/crg

clinical reseach genome scripts

Primary LanguagePythonMIT LicenseMIT

1. Installation

  1. Clone crt, cre, and bioscripts to ~/crt, ~/cre, and ~/bioscripts.
  2. Set PATH: export PATH=~/crt/scripts:~/cre/scripts:~/bioscripts/scripts in ~/.bash_profile.
  3. Install bcbio_nextgen, set PATH and PYTHONPATH:
export PATH=/path/bcbio/anaconda/bin:$PATH
export PYTHONPATH=/path/bcbio/anaconda/lib/python2.7

2. Setup and Align to Decoy

  1. Run ~/crg/crg.setup.sh <project> to set up the folders and directory structures for running CRG
  2. Softlink the fastq files for the family into the <project>/bcbio-align/<project>/input folder named by <projectID>_<sampleID>_1.fq.gz and <projectID>_<sampleID>_2.fq.gz
  3. From within the <projectID>/bcbio-align folder, run ~/crg/crg.prepare_bcbio_run.sh <project> align_decoy to set up the bcbio project
  4. Submit bcbio qsub ~/cre/scripts/bcbio.pbs -v project=project
  5. (Optional) For multiple projects create a list of projects in projects.txt and run:
    qsub -t 1-N ~/cre/scripts/bcbio.array.pbs
    where N = number of projects.
  6. To speed up the process, run one project per sample.

3. Small Variant Calling

  1. Navigate to the <project>/bcbio-small-variants/<project>/input folder and symlink the bams from step 2.
  2. Navigate two folders up and prepare the bcbio project:
    ~/crg/crg.prepare_bcbio_run.sh <project> small_variants
  3. Run bcbio:
    qsub ~/cre/bcbio.pbs -v project=<project>
  4. Once complete, clean up:
    qsub ~/cre/cre.sh -v family=<project>,cleanup=1,make_report=0,type=wgs

4. Small Variant Reports

  1. To generate the coding report, run:
    qsub ~/cre/cre.sh -v family=<project>
    Within the bcbio-small-variants folder.
  2. Create a bed file for prioritization of small and structural variants in the genes folder
    2.1. If gene the list comes from Phenotips:
    Rscript ~/bioscripts/genes.R phenotips_hpo2gene_coordinates phenotips_hpo.tsv.
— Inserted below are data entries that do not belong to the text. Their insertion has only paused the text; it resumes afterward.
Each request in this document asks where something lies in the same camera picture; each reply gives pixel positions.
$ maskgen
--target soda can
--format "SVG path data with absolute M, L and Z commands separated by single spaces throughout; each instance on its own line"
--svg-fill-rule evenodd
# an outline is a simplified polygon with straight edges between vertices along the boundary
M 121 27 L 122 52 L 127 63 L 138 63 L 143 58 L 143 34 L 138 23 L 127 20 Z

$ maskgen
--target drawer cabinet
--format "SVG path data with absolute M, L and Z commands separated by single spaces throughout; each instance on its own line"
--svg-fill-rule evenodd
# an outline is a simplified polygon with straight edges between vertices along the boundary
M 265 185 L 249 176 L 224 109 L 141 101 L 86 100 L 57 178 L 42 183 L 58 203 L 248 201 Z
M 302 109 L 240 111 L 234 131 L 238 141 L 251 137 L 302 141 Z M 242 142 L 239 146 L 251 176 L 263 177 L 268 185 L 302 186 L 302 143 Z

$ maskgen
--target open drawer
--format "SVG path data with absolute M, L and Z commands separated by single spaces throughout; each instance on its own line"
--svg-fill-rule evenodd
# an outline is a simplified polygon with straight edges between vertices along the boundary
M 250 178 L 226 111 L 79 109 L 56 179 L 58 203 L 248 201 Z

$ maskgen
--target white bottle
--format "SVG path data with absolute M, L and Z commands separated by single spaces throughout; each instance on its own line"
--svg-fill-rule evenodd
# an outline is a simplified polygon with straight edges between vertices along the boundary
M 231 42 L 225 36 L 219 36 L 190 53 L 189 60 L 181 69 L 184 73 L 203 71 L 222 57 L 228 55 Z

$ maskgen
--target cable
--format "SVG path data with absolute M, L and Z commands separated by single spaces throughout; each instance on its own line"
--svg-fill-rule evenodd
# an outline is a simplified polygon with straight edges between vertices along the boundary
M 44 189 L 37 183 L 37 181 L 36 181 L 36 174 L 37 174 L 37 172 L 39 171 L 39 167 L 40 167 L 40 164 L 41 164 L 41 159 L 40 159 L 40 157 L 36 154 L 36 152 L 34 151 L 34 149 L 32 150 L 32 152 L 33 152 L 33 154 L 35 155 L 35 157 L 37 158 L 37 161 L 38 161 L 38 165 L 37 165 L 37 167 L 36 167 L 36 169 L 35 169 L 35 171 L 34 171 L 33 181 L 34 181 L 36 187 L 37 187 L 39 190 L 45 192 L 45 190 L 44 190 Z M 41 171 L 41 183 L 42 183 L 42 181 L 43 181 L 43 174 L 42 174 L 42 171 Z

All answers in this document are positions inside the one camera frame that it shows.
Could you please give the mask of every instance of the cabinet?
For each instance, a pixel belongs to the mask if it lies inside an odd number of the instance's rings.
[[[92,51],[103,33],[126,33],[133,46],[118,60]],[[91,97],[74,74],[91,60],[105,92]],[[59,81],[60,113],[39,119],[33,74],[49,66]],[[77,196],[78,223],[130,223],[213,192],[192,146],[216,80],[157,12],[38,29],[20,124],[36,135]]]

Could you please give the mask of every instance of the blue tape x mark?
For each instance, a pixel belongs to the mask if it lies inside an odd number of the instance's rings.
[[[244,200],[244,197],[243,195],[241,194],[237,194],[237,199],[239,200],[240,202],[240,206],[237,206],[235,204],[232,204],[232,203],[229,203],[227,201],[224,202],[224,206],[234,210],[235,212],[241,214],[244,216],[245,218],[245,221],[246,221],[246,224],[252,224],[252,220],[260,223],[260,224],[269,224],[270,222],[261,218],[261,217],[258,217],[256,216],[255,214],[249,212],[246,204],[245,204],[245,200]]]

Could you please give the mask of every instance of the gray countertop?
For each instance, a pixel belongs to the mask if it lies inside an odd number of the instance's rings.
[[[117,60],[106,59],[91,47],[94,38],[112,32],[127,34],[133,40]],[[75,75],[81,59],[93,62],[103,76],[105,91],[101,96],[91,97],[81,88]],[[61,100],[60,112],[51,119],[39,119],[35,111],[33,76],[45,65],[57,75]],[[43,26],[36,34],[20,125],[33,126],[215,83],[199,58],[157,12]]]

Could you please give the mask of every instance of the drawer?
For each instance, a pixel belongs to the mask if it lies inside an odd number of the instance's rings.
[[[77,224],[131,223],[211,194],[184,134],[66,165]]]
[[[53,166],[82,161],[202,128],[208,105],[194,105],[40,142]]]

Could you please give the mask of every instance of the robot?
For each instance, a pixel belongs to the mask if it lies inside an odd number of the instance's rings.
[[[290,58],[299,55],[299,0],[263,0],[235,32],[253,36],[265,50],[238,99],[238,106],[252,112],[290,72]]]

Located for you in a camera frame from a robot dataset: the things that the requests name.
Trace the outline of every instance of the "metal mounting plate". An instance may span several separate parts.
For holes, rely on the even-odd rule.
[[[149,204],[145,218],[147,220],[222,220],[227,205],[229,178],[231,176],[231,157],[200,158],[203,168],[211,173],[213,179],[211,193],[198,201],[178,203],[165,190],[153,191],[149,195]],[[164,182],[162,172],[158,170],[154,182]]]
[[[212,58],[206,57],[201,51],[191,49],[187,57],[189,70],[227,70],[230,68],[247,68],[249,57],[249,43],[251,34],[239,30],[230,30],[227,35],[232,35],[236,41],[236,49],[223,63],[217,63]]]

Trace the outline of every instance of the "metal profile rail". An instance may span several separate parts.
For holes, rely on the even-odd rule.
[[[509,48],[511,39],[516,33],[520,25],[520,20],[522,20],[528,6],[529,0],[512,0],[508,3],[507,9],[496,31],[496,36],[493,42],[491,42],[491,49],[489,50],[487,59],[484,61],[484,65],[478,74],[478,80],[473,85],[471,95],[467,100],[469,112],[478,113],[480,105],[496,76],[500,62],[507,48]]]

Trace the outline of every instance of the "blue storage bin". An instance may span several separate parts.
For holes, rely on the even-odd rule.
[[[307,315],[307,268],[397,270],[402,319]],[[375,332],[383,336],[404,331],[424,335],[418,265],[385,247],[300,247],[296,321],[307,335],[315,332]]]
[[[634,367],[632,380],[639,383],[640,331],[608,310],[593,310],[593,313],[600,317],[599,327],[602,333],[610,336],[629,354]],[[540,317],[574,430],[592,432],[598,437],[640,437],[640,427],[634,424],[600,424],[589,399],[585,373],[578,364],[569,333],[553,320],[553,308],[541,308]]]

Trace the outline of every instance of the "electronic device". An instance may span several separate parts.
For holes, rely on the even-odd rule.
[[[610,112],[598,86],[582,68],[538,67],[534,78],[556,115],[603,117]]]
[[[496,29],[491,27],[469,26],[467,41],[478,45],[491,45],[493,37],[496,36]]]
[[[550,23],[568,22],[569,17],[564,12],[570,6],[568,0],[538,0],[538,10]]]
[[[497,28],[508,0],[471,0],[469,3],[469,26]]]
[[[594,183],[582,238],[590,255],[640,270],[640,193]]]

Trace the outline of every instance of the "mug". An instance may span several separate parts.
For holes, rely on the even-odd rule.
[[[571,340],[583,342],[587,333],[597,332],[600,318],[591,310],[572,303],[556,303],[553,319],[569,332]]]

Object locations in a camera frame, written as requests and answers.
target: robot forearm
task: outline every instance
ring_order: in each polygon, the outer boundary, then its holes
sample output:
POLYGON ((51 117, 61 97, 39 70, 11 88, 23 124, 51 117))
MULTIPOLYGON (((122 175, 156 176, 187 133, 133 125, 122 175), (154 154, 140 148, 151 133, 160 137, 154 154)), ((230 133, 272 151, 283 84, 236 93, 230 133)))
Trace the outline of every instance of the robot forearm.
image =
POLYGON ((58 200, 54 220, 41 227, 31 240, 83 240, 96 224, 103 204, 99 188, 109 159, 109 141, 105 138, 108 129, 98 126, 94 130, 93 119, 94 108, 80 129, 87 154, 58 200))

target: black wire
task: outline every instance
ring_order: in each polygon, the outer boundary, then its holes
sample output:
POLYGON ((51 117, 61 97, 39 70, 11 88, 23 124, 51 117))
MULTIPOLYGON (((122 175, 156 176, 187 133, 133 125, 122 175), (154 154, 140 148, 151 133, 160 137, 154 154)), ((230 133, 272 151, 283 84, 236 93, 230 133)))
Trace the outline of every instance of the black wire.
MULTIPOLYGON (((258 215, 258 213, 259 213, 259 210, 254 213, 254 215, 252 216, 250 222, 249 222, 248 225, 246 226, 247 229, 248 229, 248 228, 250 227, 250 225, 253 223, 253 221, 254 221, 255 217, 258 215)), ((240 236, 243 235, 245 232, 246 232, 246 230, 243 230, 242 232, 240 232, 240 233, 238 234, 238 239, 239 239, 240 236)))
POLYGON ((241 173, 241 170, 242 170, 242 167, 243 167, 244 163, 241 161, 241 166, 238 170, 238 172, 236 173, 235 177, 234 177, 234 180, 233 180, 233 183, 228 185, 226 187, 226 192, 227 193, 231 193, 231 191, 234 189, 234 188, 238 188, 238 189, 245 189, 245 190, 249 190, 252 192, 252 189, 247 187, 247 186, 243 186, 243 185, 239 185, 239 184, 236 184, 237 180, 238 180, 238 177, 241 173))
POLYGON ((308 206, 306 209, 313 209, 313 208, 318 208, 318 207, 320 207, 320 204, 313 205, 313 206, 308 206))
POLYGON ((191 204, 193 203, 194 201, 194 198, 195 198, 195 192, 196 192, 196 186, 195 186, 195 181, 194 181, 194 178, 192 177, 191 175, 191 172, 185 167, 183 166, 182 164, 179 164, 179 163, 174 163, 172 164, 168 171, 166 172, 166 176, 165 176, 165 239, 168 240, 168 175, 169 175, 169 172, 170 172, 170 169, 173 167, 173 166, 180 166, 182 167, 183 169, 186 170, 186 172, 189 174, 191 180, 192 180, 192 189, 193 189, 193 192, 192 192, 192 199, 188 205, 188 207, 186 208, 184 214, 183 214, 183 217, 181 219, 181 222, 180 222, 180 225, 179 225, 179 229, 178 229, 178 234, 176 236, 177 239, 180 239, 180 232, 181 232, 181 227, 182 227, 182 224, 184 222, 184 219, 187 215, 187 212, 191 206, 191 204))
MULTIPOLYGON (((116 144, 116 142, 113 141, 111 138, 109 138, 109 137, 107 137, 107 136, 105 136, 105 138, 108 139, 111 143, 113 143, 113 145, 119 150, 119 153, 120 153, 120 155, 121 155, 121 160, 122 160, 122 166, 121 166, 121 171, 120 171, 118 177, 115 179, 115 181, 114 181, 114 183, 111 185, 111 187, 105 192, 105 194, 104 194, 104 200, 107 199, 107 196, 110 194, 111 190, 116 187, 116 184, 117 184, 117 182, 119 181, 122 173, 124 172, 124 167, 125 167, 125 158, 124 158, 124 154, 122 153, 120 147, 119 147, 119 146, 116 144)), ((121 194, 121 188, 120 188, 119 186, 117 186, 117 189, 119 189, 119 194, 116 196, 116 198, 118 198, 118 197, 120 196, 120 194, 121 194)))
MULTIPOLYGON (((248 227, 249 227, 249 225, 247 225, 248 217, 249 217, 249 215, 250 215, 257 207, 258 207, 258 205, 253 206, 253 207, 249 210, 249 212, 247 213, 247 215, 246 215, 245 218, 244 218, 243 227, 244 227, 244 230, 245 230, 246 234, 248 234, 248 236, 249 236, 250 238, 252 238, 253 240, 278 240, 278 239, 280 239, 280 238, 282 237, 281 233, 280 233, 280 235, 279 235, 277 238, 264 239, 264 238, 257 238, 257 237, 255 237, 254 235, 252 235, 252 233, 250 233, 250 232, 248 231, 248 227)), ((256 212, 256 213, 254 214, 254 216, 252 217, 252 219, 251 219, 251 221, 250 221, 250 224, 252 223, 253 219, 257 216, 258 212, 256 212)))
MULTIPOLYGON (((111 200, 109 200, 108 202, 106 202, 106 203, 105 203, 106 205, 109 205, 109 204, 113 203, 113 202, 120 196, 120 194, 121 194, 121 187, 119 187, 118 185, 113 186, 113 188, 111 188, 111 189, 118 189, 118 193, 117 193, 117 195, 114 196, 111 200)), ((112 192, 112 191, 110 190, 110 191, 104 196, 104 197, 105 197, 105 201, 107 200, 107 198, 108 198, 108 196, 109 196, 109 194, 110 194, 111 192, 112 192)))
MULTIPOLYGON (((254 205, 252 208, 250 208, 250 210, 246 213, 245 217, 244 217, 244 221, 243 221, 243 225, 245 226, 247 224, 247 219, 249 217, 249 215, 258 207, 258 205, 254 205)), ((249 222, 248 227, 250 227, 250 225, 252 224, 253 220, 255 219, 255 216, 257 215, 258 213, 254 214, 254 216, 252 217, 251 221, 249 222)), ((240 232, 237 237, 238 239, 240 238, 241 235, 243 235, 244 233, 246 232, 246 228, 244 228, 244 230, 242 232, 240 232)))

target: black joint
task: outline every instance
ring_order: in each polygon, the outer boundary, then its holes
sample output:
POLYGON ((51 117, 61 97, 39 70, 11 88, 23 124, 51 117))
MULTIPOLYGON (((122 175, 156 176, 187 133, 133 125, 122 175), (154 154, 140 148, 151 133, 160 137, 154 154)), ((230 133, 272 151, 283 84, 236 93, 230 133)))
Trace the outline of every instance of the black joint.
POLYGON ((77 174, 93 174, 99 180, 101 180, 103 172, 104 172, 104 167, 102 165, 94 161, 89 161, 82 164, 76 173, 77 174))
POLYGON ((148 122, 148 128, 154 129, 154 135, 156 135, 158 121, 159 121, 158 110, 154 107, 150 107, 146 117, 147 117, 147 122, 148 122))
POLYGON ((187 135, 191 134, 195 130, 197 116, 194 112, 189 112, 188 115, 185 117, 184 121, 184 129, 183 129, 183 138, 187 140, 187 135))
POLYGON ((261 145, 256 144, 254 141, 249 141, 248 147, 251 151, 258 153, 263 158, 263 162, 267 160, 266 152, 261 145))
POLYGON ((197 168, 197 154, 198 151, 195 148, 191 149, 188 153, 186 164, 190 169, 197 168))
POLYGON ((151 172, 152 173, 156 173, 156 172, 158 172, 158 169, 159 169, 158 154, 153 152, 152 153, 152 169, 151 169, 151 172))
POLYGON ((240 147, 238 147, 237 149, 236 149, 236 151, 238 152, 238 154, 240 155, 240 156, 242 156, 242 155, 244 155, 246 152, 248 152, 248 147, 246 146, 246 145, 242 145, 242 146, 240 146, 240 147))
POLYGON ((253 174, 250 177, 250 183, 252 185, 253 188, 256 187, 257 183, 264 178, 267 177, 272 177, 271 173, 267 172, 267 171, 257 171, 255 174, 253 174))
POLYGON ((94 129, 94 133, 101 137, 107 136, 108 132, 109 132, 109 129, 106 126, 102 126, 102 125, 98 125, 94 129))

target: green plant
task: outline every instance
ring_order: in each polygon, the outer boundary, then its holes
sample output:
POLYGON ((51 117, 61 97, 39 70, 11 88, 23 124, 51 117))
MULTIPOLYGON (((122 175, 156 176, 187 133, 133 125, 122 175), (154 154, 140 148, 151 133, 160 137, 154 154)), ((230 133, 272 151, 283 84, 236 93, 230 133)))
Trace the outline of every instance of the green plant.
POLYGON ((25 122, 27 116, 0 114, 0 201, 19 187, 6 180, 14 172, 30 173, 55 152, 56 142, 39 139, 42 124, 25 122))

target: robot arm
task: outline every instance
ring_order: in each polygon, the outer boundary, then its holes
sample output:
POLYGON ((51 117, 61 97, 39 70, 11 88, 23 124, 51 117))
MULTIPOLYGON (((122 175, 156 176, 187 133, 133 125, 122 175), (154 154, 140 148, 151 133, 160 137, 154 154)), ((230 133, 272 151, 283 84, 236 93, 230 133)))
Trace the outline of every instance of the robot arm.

Stringr should be >=1.4. Or use genes.R in a custom case.
    2.2. Some genes might be missing (they don't have ENS IDs in phenotips tsv file, they are reported by script, you can try ~/cre/data/missing_genes_grch37.bed or GeneCards/Ensembl resources to find them).
    2.3. Sort and merge with bedtools:
    bedtools sort -i unsorted.bed > sorted.bed
    bedtools merge -i sorted.bed > project.bed
    2.4. result is <project>.bed
    2.5 add 100k bp to each gene start and end:
    ~/crg/crg.flank.sh <project>.bed > <project>.flank.100k.bed
  3. Nagivate to the panel folder and run:
    bedtools intersect --header -a <project>-ensemble.vcf.gz -b <project>.bed > <project>.panel.vcf.gz. The <project>-ensemble.vcf.gz file should be from the bcbio-small-variants folder and the <project>.bed from the genes folder.
  4. Reannotate variants in panels and create gemini.db:
    qsub ~/crg/crg.vcf2cre.sh -v original_vcf=<project>.panel.vcf.gz,project=<project> note crg.vcf2cre.sh not cre.vcf2cre.sh: annotations for WGS are different
  5. Create panel report from within the panel folder: qsub ~/cre/cre.sh -v family=<project>,type=wgs
  6. Perform steps 3-5 for the <project>.flank.100k.bed file and within the panel-flank100k folder

5. Call Structural Variants (In Parallel with Step 3.)

  1. Run the ~/crg/crg.call-svs.sh <project> script to set up the pipeline for SV calling. It will submit jobs to remove decoys and run SV calling for samples individually.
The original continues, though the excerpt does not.